829. Par conséquent, Hillshire n’est pas fondée à soutenir que les participants aux pratiques ne seraient pas en situation de concurrence sur les marchés pertinents de l’approvisionnement en produits d’hygiène, d’une part, et d’entretien, d’autre part, ni, au surplus, sur le marché aval de la vente aux consommateurs.

830. Enfin, sur la question d’un éventuel marché des services de coopération commerciale, il convient d’indiquer que la négociation de la marge arrière et de son évolution d’une année sur l’autre était devenue l’enjeu central des négociations entre fournisseurs et distributeurs, et le moyen principal de discrimination entre les différents clients des industriels. Les rémunérations versées aux distributeurs au titre de la coopération commerciale rentraient dans la définition du prix triple net, qui représentait la rémunération réelle du fournisseur.

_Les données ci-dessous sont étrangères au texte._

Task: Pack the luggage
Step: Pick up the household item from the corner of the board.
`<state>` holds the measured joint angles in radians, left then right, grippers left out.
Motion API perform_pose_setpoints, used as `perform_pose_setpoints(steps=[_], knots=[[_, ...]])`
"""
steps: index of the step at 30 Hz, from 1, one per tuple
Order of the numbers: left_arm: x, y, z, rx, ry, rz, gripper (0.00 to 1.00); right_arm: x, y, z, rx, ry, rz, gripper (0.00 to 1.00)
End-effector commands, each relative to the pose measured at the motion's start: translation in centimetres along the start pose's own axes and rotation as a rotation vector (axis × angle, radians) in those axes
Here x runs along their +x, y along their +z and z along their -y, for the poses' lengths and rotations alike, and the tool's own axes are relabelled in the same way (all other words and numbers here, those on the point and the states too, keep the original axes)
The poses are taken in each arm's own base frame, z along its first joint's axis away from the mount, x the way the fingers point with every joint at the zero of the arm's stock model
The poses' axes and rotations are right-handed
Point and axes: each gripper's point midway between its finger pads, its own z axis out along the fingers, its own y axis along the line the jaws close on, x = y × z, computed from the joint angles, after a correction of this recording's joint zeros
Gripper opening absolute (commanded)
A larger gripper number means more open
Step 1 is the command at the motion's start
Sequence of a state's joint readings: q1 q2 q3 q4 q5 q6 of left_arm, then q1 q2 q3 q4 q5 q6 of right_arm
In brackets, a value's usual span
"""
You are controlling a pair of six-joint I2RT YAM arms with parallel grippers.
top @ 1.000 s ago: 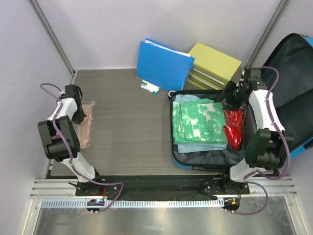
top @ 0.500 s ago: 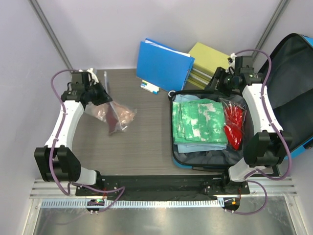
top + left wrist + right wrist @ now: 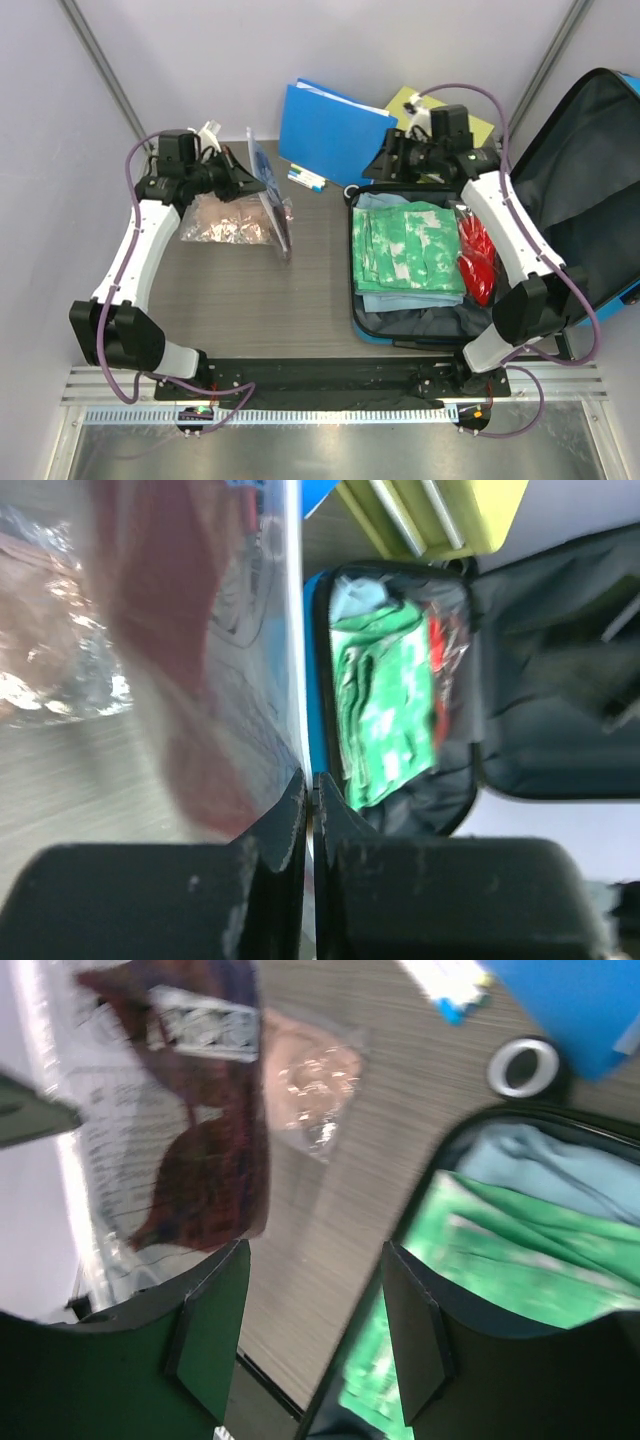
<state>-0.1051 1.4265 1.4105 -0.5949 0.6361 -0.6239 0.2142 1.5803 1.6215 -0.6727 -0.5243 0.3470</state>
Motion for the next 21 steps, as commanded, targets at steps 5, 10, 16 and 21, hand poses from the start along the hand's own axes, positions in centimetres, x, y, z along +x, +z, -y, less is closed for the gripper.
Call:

831. Ainsi, à l’époque des pratiques, la négociation des niveaux de marge arrière, même si elle avait également pour contrepartie des services de coopération commerciale, représentait surtout un élément central de la négociation tarifaire entre distributeurs et fournisseurs et un déterminant important de la rémunération finale de ces distributeurs. Par conséquent, l’analyse des échanges sur la question de la dérive commerciale doit se faire également dans le cadre général des marchés d’approvisionnement tels que définis ci-dessus, sans qu’il soit nécessaire de définir un marché distinct des services de coopération commerciale.

832. En conclusion, les marchés pertinents pour les pratiques incriminées dans la présente décision sont les marchés français de l’approvisionnement en produits d’hygiène, d’une part, et en produits d’entretien, d’autre part. Ces marchés mettent face à face les fournisseurs et les acteurs de la grande distribution dans le cadre de négociations portant sur l’ensemble des produits de chacun des deux secteurs concernés.